Bank accounts raided

ATM users claim thousands have been stolen from their bank accounts in Siem Reap city.

ATM users in Siem Reap city claim they have lost thousands of dollars in fraud on their foreign credit cards after making withdrawals at machines operated by Cambodian banks.

Four residents of Siem Reap have told The Post they have lost amounts between US$500 and $2,200 in the last week. 

They claim to have fallen victim to a fraudulent activity known as “skimming”, in which criminals use methods such as unauthorised devices that fit over the mouth of an ATM reader to steal both account data from the card as well as PINs. The information is then used to make cloned cards and their money is withdrawn.

French teacher Laetitia Cheveux said her bank at home in France had notified her after they noticed suspicious activity on her credit card last week.

“They called my husband from France to explain there were some illegal withdrawals on my account using the numbers of my credit card. It was a card I still have in my possession, which means that the card hasn’t been stolen, but the numbers have been.”

Cheveux said the last withdrawal she made from her account was at an ATM on Siem Reap’s Sivutha Boulevard, which was soon followed by a number of fraudulent withdrawals in Phnom Penh on June 3 and 4.

“My French bank says the illegal withdrawals happened in Phnom Penh on those two days, when I was working in Siem Reap.”

Siem Reap businessman Phil Starling said he has lost more than $2,000 to the scam last week.

“On June 4 we had someone gain access to our account with a fraudulent ATM card. They then withdrew $2200 through three separate Canadia Bank ATMs. All the withdrawals were made in Phnom Penh,” he said.

Starling said the card which was copied belonged to his wife who only recently arrived back in Siem Reap after two months overseas. 

One victim, Julie Martinez, says her concerns were shrugged off after she attempted to alert a Canadia Bank manager to the spate of suspicious withdrawals.“They only took me seriously after I went back and closed my account, and then the guy that’s in charge of the point of sale people sat down with me and said ‘you know you have to keep this secret, you could destroy our reputation’. He told me that ‘there are laws in Cambodia under which we can take it to court’.” 

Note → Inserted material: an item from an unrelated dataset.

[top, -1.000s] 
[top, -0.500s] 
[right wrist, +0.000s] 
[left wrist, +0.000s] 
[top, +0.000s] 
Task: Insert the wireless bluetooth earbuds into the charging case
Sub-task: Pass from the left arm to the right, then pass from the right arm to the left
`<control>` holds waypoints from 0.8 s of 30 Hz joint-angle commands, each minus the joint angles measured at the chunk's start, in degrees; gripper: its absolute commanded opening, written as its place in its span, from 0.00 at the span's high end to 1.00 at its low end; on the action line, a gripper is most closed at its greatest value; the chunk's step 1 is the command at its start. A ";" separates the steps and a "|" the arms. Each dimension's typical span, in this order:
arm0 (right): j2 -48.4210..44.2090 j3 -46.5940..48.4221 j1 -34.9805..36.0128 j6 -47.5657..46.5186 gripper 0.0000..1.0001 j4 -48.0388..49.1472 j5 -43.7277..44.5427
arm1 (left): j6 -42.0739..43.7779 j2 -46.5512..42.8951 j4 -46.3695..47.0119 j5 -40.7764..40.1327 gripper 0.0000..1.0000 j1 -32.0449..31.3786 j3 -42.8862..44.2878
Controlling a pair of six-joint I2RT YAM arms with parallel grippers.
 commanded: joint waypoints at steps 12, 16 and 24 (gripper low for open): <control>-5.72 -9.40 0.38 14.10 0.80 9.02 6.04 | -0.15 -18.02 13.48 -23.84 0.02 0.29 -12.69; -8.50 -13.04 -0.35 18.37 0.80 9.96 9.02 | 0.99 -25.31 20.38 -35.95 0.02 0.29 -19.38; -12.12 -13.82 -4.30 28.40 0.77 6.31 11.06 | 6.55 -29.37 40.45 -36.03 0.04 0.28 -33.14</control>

Canadia Bank officials said they were not aware of the issue when contacted by The Post. 

Canadia complaints official Oudom Vent said he was surprised by the information, adding he had contacted the staff responsible for ATMs, but they were not aware of a problem. 

Bank Vice President Dieter Billmeier said yesterday that Canadia was not aware of these complaints.“We haven’t heard of any cases where cards belonging to Canadia Bank customers have been affected, otherwise I would have heard from our security people. We’ve had no contact from the police about this nor have we had the issue raised internally,” he said.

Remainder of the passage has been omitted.